[CLAP] Acc drop after converting "HTSAT-base" type from origin model to huggingface model

happylittlecat2333 commented 11 months ago

System Info

Question Description

I want to use CLAP in huggingface model style but only find "laion/clap-htsat-unfused" and "laion/clap-htsat-fused" in huggingface Models. However, I wish to use the music CLAP model, which are recently updated in https://github.com/LAION-AI/CLAP, such as music_speech_epoch_15_esc_89.25.pt, so I find convert_clap_original_pytorch_to_hf.py to convert the clap model. But I find that the newly update model(like music_speech_audioset_epoch_15_esc_89.98.pt) are based on HTSAT-base model, the hidden_size and patch_embeds_hidden_size are different. So I revise the convert_clap_original_pytorch_to_hf.py to below. But after test three model( including HTSAT-base and HTSAT-tiny based model), I find Acc drop for HTSAT-base model, can you please help me find out the problem, and maybe upload huggingface version of CLAP model for newly updated CLAP model in original repo, and maybe give a new PR to be compatible with both HTSAT-base and HTSAT-tiny?

Who can help?

@ArthurZucker @younesbelkada

Information

[ ] The official example scripts
[X] My own modified scripts

Tasks

[X] An officially supported task in the examples folder (such as GLUE/SQuAD, ...)
[ ] My own task or dataset (give details below)

Reproduction

My revised `convert_clap_original_pytorch_to_hf.py`

import argparse
import re

import torch
# from CLAP import create_model
from laion_clap.clap_module import create_model

from transformers import AutoFeatureExtractor, ClapConfig, ClapModel, ClapAudioConfig, ClapProcessor

KEYS_TO_MODIFY_MAPPING = {
    "text_branch": "text_model",
    "audio_branch": "audio_model.audio_encoder",
    "attn": "attention.self",
    "self.proj": "output.dense",
    "attention.self_mask": "attn_mask",
    "mlp.fc1": "intermediate.dense",
    "mlp.fc2": "output.dense",
    "norm1": "layernorm_before",
    "norm2": "layernorm_after",
    "bn0": "batch_norm",
}

processor = ClapProcessor.from_pretrained("laion/clap-htsat-unfused", truncation="rand_trunc")

# ADDED
CLAP_AUDIO_CONFIG_DICT = {
    "HTSAT-tiny": {},
    "HTSAT-base": {
        "hidden_size": 1024,
        "patch_embeds_hidden_size": 128,
    }
}

def init_clap(checkpoint_path, amodel="HTSAT-tiny", enable_fusion=False):
    model, model_cfg = create_model(
        amodel,
        "roberta",
        checkpoint_path,
        precision="fp32",
        device="cuda:0" if torch.cuda.is_available() else "cpu",
        enable_fusion=enable_fusion,
        fusion_type="aff_2d" if enable_fusion else None,
    )
    return model, model_cfg

def rename_state_dict(state_dict):
    model_state_dict = {}

    sequential_layers_pattern = r".*sequential.(\d+).*"
    text_projection_pattern = r".*_projection.(\d+).*"
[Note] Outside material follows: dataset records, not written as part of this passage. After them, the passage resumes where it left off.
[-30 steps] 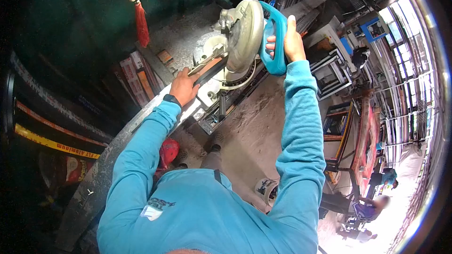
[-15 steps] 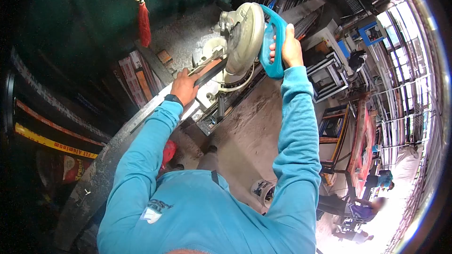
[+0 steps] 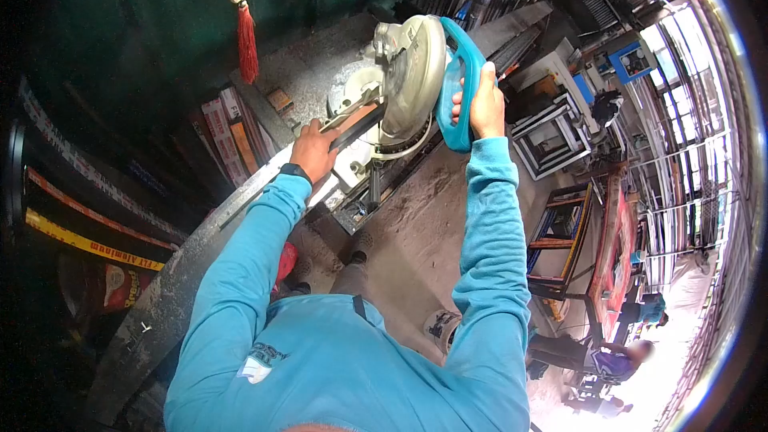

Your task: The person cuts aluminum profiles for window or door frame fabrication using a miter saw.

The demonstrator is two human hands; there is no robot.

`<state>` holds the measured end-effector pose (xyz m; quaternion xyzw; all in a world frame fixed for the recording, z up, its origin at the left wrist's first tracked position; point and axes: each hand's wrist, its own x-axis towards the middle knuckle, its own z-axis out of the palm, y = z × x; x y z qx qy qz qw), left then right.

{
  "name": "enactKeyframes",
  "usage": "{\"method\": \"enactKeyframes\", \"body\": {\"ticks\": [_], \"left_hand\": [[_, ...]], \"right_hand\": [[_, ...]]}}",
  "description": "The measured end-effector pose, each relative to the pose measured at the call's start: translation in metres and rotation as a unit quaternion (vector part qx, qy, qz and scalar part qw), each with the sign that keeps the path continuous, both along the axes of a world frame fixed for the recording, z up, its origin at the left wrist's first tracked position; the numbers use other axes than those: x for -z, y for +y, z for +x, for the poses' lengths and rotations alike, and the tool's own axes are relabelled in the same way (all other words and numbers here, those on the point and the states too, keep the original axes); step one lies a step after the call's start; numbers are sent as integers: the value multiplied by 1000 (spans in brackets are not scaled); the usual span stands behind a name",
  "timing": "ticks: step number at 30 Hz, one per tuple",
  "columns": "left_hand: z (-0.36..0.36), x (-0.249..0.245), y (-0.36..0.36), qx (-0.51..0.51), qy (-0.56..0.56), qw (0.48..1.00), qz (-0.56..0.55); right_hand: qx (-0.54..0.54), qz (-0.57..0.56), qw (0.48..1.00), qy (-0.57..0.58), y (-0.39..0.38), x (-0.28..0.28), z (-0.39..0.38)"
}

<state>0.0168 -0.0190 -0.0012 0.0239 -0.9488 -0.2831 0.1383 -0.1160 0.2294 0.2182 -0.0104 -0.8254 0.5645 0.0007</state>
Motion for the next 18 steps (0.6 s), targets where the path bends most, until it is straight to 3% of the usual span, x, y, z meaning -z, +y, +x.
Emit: {"method": "enactKeyframes", "body": {"ticks": [18], "left_hand": [[0, 0, 0, 1, -2, 1000, 10]], "right_hand": [[6, -3, 1000, 20, 1, 13, 8]]}}
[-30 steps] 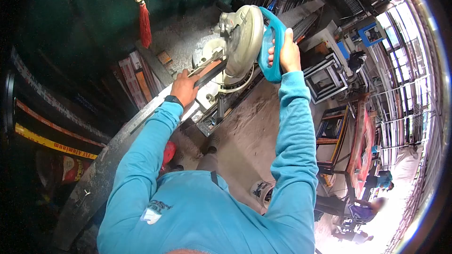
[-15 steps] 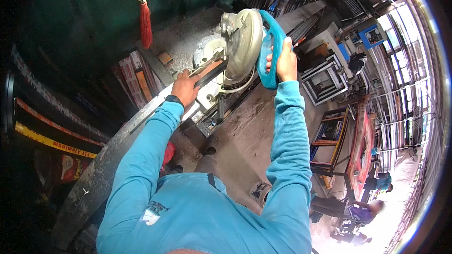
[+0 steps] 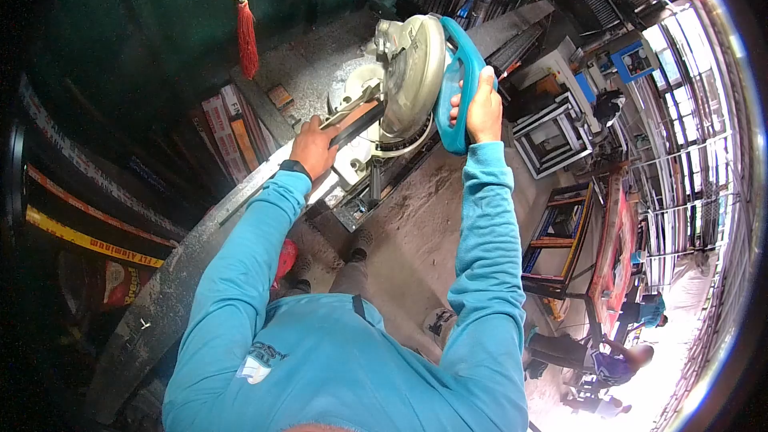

    for key, value in state_dict.items():
        # check if any key needs to be modified
        for key_to_modify, new_key in KEYS_TO_MODIFY_MAPPING.items():
            if key_to_modify in key:
                key = key.replace(key_to_modify, new_key)

        if re.match(sequential_layers_pattern, key):
            # replace sequential layers with list
            sequential_layer = re.match(sequential_layers_pattern, key).group(1)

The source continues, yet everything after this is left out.